Exercise objective ▸
Hunt for the word "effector" across the entries below, copying each line that holds it.

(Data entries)
+--
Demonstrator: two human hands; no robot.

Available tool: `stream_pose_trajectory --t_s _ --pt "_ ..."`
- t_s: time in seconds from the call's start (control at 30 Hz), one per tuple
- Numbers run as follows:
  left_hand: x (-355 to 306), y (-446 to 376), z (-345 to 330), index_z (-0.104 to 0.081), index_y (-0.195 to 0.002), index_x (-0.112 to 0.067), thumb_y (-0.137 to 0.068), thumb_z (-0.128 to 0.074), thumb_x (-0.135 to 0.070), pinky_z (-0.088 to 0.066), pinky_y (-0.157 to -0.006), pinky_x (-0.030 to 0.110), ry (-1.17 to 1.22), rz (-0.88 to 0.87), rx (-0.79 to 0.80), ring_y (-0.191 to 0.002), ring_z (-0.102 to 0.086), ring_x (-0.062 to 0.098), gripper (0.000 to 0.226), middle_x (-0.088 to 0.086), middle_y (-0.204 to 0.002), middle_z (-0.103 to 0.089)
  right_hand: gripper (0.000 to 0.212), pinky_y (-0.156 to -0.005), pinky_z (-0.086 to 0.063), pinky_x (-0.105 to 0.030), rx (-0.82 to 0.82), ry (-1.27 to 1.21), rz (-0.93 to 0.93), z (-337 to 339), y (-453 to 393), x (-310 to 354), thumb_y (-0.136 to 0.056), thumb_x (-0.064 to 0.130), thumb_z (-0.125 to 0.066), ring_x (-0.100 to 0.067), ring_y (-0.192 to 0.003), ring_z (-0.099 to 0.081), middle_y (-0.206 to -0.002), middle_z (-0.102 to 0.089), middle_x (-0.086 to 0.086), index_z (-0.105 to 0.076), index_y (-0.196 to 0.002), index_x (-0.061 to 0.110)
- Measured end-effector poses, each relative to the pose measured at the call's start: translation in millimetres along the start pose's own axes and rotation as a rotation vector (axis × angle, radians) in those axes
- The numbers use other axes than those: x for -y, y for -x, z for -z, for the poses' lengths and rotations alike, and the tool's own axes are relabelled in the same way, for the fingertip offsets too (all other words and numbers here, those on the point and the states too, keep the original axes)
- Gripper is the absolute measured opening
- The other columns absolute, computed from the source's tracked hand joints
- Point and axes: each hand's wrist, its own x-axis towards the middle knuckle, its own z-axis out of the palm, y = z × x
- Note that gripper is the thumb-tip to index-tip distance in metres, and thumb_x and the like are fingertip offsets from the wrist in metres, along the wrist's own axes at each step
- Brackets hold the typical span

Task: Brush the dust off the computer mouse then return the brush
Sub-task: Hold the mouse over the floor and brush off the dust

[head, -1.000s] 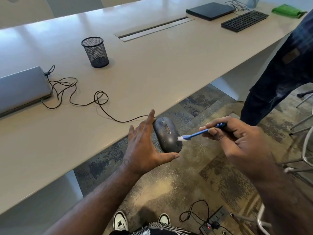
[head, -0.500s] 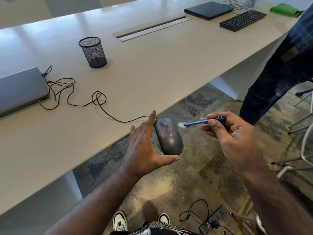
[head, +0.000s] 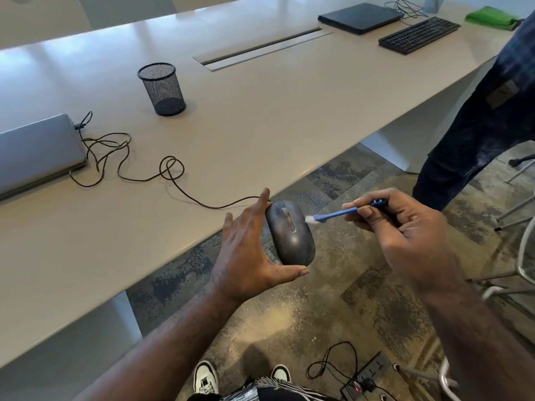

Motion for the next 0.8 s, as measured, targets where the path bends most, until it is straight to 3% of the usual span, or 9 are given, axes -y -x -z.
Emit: stream_pose_trajectory --t_s 0.17,0.3,0.53,0.67,0.8 --pt "0 -2 0 0.006 -0.155 -0.034 -0.052 -0.074 -0.077 -0.005 -0.120 0.056 -0.007 -0.007 -0.005 -0.142 -0.028 0.011 0.137 -0.006 -0.152 -0.036 0.018 -0.074 -0.063 -0.041 0.077 0.100 0.052 -7 1 1 -0.091 0.012 -0.065 -0.014 -0.088 -0.075 -0.092 -0.077 0.006 -0.074 -0.100 0.026" --pt "3 -1 2 0.008 -0.154 -0.035 -0.052 -0.074 -0.077 0.000 -0.122 0.053 -0.021 -0.001 -0.013 -0.143 -0.026 0.009 0.138 -0.006 -0.152 -0.035 0.010 -0.063 -0.059 -0.057 0.143 0.127 0.078 0 2 2 -0.088 0.025 -0.063 -0.034 -0.078 -0.071 -0.084 -0.075 0.002 -0.070 -0.092 0.031" --pt "-2 0 -3 0.010 -0.154 -0.035 -0.053 -0.073 -0.077 0.004 -0.122 0.050 -0.038 -0.035 0.020 -0.144 -0.023 0.008 0.137 -0.007 -0.154 -0.032 0.014 -0.079 -0.063 -0.039 0.004 0.049 0.070 -5 -6 2 -0.093 0.007 -0.063 -0.013 -0.092 -0.075 -0.096 -0.077 0.004 -0.071 -0.103 0.012" --pt "-5 1 -6 0.009 -0.155 -0.034 -0.053 -0.075 -0.076 0.006 -0.122 0.047 -0.038 -0.056 0.051 -0.146 -0.016 0.005 0.138 -0.007 -0.158 -0.026 0.021 -0.071 -0.063 -0.043 -0.023 0.148 0.110 -16 -14 -4 -0.093 0.009 -0.066 -0.011 -0.087 -0.075 -0.097 -0.077 0.005 -0.073 -0.108 0.023" --pt "-4 2 -2 0.012 -0.153 -0.036 -0.054 -0.075 -0.075 0.005 -0.122 0.050 -0.046 -0.055 0.043 -0.147 -0.017 0.007 0.138 -0.007 -0.159 -0.025 0.026 -0.071 -0.063 -0.040 0.078 0.231 0.160 -24 -13 -2 -0.091 0.006 -0.066 -0.010 -0.087 -0.074 -0.097 -0.076 0.006 -0.072 -0.106 0.027"
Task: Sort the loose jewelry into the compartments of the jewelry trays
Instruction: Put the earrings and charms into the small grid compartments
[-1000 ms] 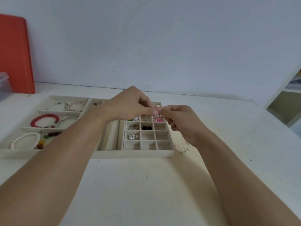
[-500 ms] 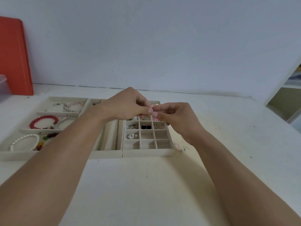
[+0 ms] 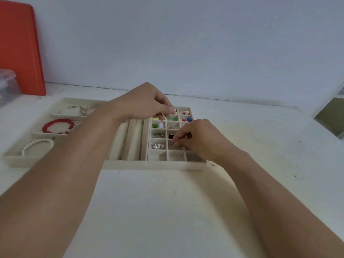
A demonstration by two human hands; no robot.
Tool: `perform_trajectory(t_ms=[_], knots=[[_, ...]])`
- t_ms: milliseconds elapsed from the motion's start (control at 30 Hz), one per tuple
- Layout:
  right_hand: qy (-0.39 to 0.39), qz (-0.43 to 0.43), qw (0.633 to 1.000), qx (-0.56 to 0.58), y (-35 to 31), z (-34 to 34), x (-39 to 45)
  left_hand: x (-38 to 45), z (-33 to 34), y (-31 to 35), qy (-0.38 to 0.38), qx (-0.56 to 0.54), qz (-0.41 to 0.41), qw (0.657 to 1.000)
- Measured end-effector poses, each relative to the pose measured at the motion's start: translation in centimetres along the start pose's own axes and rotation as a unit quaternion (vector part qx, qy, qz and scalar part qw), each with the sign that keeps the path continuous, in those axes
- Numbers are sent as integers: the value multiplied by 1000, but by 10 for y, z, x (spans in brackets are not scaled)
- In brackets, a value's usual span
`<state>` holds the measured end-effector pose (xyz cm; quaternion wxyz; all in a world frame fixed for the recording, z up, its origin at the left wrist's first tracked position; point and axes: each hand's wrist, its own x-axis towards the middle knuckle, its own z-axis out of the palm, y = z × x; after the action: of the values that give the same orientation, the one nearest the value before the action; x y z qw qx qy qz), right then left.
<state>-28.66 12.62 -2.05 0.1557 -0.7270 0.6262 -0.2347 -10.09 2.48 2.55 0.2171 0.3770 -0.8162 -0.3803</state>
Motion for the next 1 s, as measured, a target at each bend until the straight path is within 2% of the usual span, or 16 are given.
perform_trajectory(t_ms=[167, 367, 667, 800, 933, 1000], knots=[[-43, -28, 995, -87, -4, 7, 4, 0, 0, 2, 3, 3, -1, 1000], [-20, -26, 986, -163, -9, 12, 7, -2, 2, 3, -1, 8, -2, 1000], [28, 12, 985, -169, -8, 18, 7, -2, 1, 4, -1, 5, -1, 1000], [60, 29, 989, -135, -6, 16, 5, -3, 3, 5, -2, 5, -5, 1000], [53, 35, 991, -119, -8, 11, 2, -4, 3, 5, -5, 10, 0, 1000], [79, 47, 992, -91, -5, 2, 1, -4, 3, 5, -11, 25, 5, 1000]])
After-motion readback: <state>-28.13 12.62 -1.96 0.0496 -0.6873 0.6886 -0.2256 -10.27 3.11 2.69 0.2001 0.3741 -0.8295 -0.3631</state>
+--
Task answer ▸
- Measured end-effector poses, each relative to the pose measured at the call's start: translation in millimetres along the start pose's own axes and rotation as a rotation vector (axis × angle, radians) in those axes
- Measured end-effector poses, each relative to the pose measured at the motion's start: translation in centimetres along the start pose's own axes and rotation as a unit quaternion (vector part qx, qy, qz and scalar part qw), each with the sign that keeps the path continuous, in those axes
`<state>` holds the measured end-effector pose (xyz cm; quaternion wxyz; all in a world frame fixed for the recording, z up, its origin at the left wrist's first tracked position; point and axes: each hand's wrist, its own x-axis towards the middle knuckle, its own z-axis out of the palm, y = z × x; after the action: of the values that give the same orientation, the one nearest the value before the action; x y z qw qx qy qz), right then left.

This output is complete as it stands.